--- Work instructions ---
Everything from the top of the data below through the line with "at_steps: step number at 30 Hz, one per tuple" should be duplicated exactly, and nothing past it.

--- Extracted records ---
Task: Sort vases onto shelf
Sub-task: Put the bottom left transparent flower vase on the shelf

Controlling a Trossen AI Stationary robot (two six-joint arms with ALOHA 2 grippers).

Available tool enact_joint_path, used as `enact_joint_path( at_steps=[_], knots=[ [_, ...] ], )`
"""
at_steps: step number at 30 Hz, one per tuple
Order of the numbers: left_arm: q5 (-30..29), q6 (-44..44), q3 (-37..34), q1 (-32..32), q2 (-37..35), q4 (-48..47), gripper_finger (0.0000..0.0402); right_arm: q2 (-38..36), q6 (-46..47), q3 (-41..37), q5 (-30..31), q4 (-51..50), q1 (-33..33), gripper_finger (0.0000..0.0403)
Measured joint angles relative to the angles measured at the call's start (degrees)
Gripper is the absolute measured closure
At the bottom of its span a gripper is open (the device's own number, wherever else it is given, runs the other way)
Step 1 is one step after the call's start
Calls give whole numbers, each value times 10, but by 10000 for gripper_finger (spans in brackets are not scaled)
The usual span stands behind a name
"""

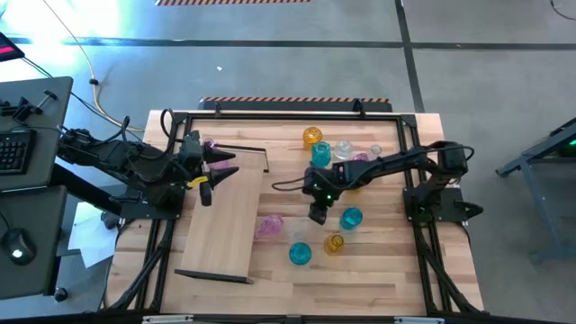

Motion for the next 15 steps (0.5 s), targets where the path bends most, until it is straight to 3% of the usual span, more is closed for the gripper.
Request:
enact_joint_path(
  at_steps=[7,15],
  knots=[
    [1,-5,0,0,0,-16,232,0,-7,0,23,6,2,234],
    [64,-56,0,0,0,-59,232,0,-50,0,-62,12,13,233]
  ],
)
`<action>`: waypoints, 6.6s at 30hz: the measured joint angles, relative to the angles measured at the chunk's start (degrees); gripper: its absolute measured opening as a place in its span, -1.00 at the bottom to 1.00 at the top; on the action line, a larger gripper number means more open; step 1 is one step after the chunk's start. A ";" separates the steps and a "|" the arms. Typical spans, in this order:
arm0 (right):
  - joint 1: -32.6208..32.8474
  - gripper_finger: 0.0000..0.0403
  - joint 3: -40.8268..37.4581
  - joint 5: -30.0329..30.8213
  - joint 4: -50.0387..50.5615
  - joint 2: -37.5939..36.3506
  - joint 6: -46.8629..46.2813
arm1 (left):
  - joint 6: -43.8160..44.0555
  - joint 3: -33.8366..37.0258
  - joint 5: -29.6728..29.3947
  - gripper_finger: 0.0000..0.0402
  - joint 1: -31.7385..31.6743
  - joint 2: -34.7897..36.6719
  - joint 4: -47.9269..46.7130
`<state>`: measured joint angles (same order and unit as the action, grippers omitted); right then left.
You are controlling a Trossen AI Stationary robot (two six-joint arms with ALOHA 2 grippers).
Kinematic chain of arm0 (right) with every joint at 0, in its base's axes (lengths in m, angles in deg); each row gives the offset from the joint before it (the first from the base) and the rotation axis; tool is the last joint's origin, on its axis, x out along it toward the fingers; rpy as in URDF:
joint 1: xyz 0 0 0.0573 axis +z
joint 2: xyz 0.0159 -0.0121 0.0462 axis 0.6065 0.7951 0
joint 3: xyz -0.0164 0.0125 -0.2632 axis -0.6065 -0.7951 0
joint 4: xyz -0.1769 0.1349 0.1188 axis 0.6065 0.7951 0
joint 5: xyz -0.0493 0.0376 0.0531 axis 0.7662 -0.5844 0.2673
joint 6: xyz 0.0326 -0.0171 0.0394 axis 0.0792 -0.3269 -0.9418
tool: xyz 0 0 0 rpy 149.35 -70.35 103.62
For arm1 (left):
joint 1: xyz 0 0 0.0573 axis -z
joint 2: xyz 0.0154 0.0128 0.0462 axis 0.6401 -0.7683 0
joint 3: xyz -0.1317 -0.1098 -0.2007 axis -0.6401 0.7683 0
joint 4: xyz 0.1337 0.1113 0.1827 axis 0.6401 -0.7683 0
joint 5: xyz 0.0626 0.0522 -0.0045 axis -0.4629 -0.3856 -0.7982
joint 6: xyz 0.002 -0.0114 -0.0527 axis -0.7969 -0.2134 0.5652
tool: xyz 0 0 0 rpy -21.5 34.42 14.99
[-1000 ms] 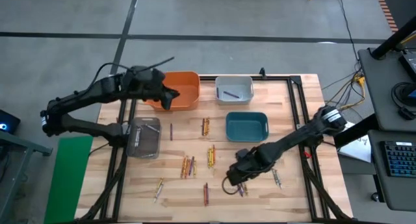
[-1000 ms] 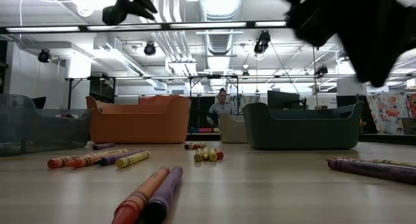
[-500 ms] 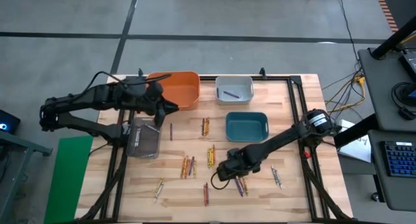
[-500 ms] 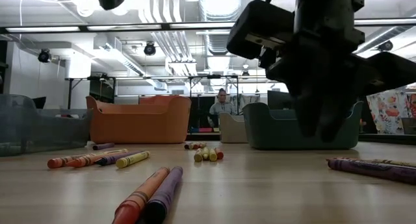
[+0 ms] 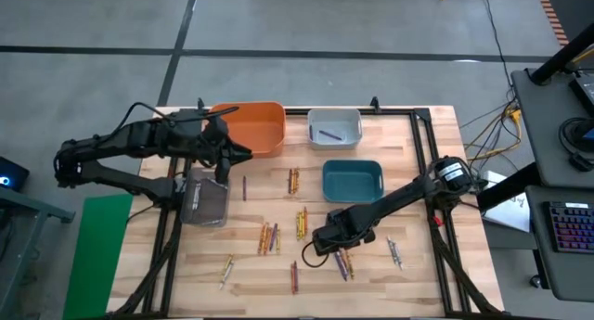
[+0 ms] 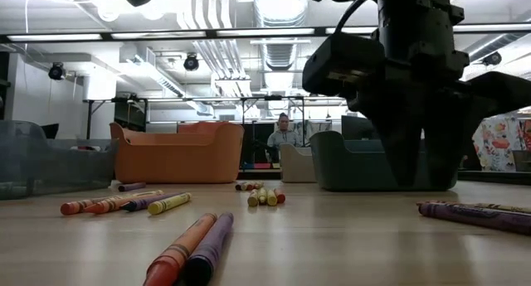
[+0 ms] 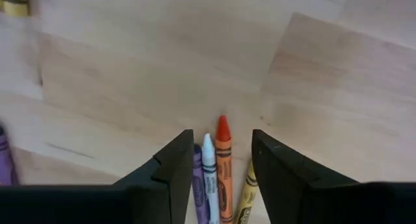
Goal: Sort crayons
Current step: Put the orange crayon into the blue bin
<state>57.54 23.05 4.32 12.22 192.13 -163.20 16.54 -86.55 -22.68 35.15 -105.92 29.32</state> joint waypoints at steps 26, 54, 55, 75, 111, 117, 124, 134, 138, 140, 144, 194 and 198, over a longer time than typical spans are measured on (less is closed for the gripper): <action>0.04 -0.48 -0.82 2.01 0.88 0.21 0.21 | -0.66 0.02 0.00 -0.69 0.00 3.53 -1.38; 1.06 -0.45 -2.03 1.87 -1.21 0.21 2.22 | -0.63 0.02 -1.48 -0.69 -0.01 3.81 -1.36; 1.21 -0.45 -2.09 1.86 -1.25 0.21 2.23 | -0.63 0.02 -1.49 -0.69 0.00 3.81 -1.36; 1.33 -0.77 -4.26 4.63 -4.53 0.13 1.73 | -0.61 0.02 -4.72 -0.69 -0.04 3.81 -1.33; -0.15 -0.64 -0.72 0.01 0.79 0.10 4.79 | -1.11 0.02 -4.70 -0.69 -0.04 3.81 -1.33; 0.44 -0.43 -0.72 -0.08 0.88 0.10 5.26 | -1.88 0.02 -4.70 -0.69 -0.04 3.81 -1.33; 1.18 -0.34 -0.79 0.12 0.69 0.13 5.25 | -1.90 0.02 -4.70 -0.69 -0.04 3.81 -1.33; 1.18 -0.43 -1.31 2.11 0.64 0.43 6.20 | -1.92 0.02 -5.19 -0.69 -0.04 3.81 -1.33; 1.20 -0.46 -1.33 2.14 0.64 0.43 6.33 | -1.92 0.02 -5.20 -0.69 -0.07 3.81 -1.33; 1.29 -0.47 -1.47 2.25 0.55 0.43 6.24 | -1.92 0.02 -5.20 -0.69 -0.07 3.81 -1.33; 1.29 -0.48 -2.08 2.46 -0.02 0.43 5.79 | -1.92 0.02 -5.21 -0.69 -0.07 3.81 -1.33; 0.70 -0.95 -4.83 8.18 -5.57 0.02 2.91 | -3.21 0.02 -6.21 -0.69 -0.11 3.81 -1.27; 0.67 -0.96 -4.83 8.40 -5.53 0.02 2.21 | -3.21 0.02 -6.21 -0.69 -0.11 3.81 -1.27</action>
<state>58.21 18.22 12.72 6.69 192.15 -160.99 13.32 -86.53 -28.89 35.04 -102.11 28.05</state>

--- Reply to the exercise ---
Task: Sort vases onto shelf
Sub-task: Put the bottom left transparent flower vase on the shelf

Controlling a Trossen AI Stationary robot (two six-joint arms with ALOHA 2 grippers).

Available tool enact_joint_path, used as `enact_joint_path( at_steps=[_], knots=[ [_, ...] ], )`
"""
at_steps: step number at 30 Hz, one per tuple

No more work is left in this exercise.